*Problem to work on*
From the data below, retype exactly the lines starting with the one that contains "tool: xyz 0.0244" and ending with the one that contains "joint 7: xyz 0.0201", both included.

[Dataset items]
============

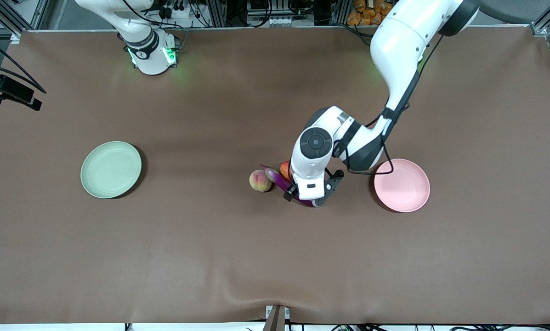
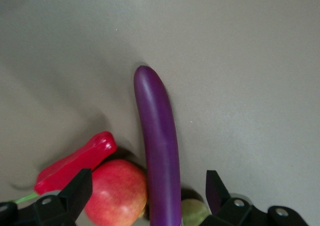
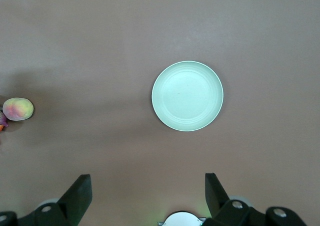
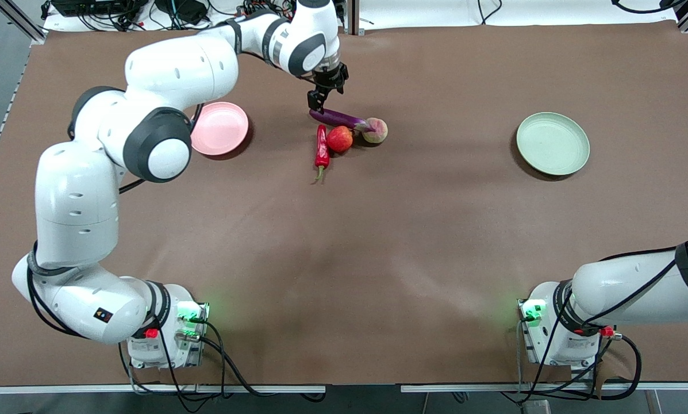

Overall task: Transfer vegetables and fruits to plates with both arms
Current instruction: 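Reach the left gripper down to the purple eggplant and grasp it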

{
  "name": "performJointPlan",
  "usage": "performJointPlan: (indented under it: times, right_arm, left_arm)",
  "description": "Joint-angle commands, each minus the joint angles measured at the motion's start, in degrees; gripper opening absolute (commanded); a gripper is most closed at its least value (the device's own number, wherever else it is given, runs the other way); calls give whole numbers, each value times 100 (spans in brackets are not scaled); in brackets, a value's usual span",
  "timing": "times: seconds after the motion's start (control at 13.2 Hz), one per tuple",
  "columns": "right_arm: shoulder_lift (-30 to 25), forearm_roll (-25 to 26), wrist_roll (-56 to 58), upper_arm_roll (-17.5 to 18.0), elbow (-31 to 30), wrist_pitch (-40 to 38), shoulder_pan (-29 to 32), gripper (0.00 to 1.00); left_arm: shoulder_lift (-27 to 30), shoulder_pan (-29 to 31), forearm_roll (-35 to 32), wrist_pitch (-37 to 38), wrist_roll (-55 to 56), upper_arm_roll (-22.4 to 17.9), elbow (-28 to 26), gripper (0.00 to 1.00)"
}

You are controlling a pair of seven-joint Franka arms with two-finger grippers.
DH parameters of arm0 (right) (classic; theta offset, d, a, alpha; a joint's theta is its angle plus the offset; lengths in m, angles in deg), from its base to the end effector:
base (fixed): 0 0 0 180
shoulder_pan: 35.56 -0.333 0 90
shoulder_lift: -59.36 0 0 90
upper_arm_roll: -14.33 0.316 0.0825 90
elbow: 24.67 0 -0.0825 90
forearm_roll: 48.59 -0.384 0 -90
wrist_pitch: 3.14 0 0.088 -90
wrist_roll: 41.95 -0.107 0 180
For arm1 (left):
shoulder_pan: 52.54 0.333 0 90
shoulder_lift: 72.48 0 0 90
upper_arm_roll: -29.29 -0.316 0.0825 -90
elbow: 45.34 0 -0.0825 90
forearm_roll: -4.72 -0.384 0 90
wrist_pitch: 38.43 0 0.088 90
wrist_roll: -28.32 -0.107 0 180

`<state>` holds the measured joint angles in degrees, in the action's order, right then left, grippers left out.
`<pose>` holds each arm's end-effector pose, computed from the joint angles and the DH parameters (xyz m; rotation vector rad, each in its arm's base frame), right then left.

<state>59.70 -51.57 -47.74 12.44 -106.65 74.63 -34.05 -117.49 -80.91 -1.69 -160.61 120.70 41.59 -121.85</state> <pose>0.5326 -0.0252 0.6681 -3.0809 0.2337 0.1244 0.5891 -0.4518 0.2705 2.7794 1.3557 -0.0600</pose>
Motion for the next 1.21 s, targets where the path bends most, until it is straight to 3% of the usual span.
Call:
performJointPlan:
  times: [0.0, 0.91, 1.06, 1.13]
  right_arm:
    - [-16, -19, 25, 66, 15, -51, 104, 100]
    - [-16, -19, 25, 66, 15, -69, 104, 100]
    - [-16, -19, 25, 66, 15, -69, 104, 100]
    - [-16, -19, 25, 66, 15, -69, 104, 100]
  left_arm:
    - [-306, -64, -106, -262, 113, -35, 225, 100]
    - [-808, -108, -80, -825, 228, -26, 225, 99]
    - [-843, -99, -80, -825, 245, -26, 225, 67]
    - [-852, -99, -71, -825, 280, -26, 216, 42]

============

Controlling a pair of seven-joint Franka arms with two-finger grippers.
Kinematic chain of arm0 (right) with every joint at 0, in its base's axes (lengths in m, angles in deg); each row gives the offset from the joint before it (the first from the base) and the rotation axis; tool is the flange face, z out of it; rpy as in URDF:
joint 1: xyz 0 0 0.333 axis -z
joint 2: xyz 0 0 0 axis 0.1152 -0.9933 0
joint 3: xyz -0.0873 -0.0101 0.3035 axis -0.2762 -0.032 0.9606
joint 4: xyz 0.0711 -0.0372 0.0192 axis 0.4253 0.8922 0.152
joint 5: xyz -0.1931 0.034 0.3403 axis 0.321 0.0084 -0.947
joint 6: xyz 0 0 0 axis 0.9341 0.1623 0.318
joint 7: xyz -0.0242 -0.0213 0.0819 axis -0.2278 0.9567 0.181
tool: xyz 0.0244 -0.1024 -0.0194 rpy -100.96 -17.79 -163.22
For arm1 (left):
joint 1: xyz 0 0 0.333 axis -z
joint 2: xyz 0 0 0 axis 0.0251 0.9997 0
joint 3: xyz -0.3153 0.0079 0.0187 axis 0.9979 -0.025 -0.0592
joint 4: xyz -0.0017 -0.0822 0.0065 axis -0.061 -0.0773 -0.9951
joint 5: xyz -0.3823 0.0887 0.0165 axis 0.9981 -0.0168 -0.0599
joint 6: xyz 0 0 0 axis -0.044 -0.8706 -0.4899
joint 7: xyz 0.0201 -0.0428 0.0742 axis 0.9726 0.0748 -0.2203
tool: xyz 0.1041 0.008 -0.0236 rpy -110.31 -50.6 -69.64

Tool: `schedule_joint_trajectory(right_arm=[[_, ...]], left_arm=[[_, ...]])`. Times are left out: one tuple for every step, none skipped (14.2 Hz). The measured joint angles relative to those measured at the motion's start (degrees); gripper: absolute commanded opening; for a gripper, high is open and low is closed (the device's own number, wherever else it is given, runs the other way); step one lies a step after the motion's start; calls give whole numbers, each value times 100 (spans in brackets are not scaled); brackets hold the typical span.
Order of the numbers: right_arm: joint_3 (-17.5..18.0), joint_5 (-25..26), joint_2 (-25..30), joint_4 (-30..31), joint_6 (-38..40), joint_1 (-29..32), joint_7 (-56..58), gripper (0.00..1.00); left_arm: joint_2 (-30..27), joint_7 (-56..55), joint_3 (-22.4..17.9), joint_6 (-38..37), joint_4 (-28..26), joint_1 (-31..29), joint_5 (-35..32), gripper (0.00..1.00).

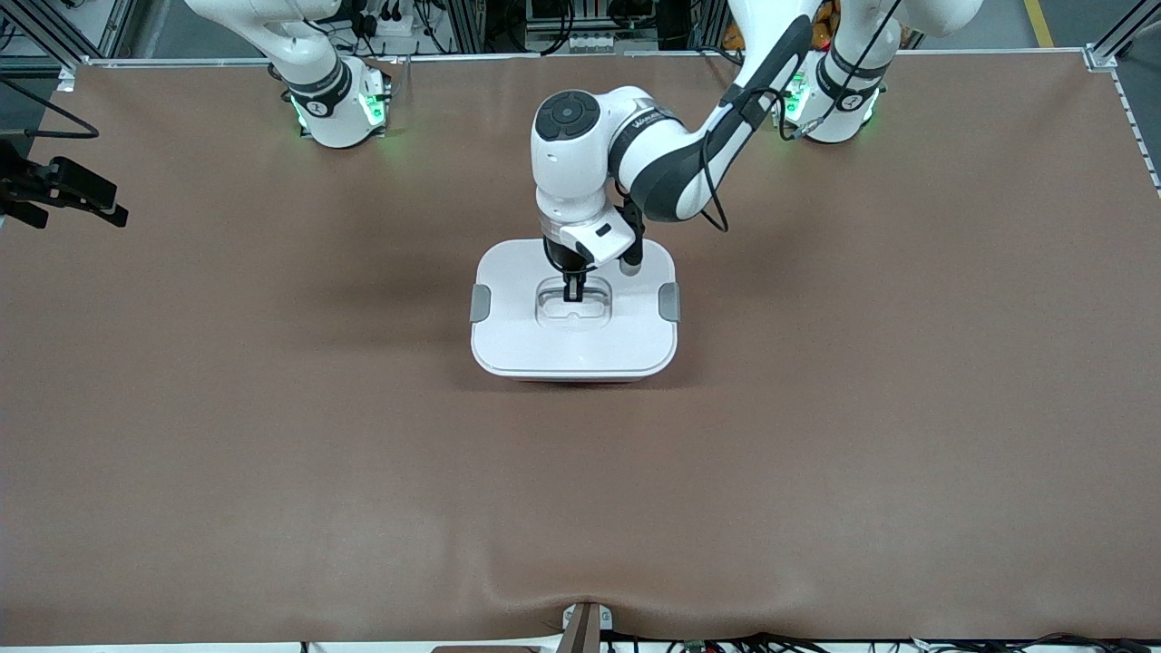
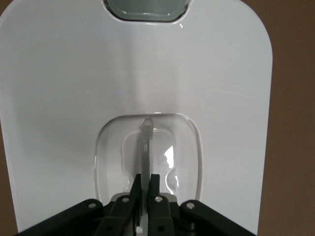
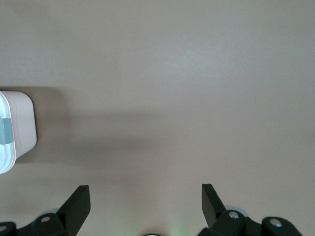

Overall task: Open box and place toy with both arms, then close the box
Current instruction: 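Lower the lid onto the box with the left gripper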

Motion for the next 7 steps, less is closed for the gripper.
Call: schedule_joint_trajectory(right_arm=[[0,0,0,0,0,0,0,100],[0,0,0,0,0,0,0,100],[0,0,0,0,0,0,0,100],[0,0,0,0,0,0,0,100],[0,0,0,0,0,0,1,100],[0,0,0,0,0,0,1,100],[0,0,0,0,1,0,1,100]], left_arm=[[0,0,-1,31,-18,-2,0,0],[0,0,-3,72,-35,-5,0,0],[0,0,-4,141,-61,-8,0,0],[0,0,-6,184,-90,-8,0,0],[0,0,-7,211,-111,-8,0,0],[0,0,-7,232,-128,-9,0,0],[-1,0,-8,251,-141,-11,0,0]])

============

*Answer section*
tool: xyz 0.0244 -0.1024 -0.0194 rpy -100.96 -17.79 -163.22
For arm1 (left):
joint 1: xyz 0 0 0.333 axis -z
joint 2: xyz 0 0 0 axis 0.0251 0.9997 0
joint 3: xyz -0.3153 0.0079 0.0187 axis 0.9979 -0.025 -0.0592
joint 4: xyz -0.0017 -0.0822 0.0065 axis -0.061 -0.0773 -0.9951
joint 5: xyz -0.3823 0.0887 0.0165 axis 0.9981 -0.0168 -0.0599
joint 6: xyz 0 0 0 axis -0.044 -0.8706 -0.4899
joint 7: xyz 0.0201 -0.0428 0.0742 axis 0.9726 0.0748 -0.2203

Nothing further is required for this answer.